The answer is the data below, repeated exactly, with no pictures included.
DATA SHOWN section start
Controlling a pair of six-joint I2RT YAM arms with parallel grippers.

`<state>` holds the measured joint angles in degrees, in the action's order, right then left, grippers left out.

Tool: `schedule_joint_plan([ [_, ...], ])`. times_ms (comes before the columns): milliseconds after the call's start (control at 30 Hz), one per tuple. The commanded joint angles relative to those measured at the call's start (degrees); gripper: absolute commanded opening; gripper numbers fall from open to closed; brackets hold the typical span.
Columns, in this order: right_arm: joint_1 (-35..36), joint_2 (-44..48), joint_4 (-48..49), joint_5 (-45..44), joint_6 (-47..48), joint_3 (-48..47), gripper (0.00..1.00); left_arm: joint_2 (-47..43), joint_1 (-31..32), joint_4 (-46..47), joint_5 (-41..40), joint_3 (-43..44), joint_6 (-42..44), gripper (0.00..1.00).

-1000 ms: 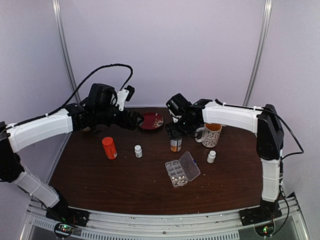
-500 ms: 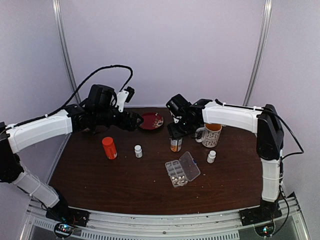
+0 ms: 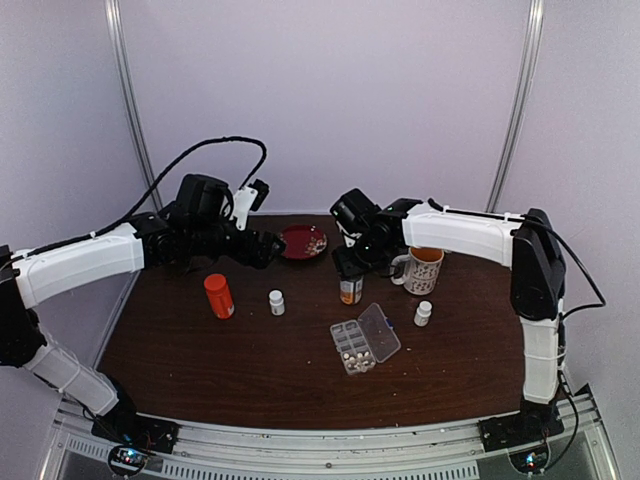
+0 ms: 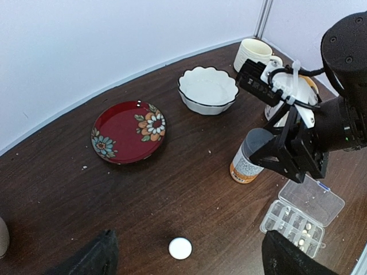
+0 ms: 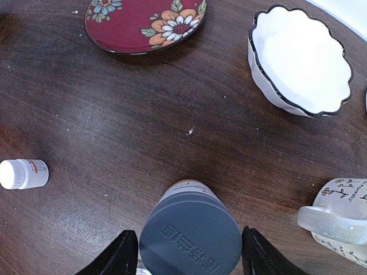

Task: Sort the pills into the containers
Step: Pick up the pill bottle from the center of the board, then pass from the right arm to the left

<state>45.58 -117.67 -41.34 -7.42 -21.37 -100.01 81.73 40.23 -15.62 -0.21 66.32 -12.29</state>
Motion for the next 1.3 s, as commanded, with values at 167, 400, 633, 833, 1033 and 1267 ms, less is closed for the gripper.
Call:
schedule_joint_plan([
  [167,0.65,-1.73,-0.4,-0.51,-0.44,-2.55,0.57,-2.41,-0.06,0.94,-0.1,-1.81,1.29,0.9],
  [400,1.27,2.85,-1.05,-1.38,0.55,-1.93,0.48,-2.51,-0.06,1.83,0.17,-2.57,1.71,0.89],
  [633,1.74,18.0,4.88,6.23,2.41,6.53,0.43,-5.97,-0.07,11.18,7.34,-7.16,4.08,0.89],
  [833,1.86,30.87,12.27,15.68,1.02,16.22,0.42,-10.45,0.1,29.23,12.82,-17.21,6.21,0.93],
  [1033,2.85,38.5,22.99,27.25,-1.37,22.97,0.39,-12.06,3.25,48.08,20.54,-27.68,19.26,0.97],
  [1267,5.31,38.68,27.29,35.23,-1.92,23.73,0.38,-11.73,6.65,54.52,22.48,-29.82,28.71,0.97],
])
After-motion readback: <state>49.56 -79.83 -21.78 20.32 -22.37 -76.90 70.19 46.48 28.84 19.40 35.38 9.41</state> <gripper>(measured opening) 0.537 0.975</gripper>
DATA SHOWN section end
ANSWER TO THE PROBLEM:
Controlling a pair of six-joint I2RT YAM arms with parallel grippers.

`<state>` holds the measured joint angles in degrees, in the action's order, right then left, grippers left out.

Tool: `schedule_joint_plan([ [_, ...], ])`. times_ms (comes before the columns): milliseconds after the call's start (control at 30 Hz), one per tuple. The commanded joint angles relative to those measured at the call's start (degrees); gripper: absolute commanded opening; gripper numbers fall from open to closed; brackets hold the typical span.
Columns, in this order: right_arm: joint_1 (-35..36), joint_2 (-44..48), joint_4 (-48..49), joint_5 (-45..44), joint_6 (-47..48), joint_3 (-48..47), gripper (0.00..1.00); left_arm: joint_2 (-47..43), joint_1 (-31..32), joint_4 (-46..47), joint_5 (-41..40), joint_3 (-43..44), joint_6 (-42..44), gripper (0.00..1.00).

-1000 ms: 
-500 ms: 
+0 ms: 
+0 ms: 
+0 ms: 

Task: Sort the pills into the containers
Step: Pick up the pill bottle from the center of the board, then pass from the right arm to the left

<state>45.58 -117.67 -41.34 -7.42 -21.37 -100.01 81.73 40.23 -15.62 -0.21 66.32 -12.29</state>
Motion for the next 1.3 s, as commanded, with values at 167, 400, 633, 833, 1033 and 1267 ms, less is closed for the gripper.
Call:
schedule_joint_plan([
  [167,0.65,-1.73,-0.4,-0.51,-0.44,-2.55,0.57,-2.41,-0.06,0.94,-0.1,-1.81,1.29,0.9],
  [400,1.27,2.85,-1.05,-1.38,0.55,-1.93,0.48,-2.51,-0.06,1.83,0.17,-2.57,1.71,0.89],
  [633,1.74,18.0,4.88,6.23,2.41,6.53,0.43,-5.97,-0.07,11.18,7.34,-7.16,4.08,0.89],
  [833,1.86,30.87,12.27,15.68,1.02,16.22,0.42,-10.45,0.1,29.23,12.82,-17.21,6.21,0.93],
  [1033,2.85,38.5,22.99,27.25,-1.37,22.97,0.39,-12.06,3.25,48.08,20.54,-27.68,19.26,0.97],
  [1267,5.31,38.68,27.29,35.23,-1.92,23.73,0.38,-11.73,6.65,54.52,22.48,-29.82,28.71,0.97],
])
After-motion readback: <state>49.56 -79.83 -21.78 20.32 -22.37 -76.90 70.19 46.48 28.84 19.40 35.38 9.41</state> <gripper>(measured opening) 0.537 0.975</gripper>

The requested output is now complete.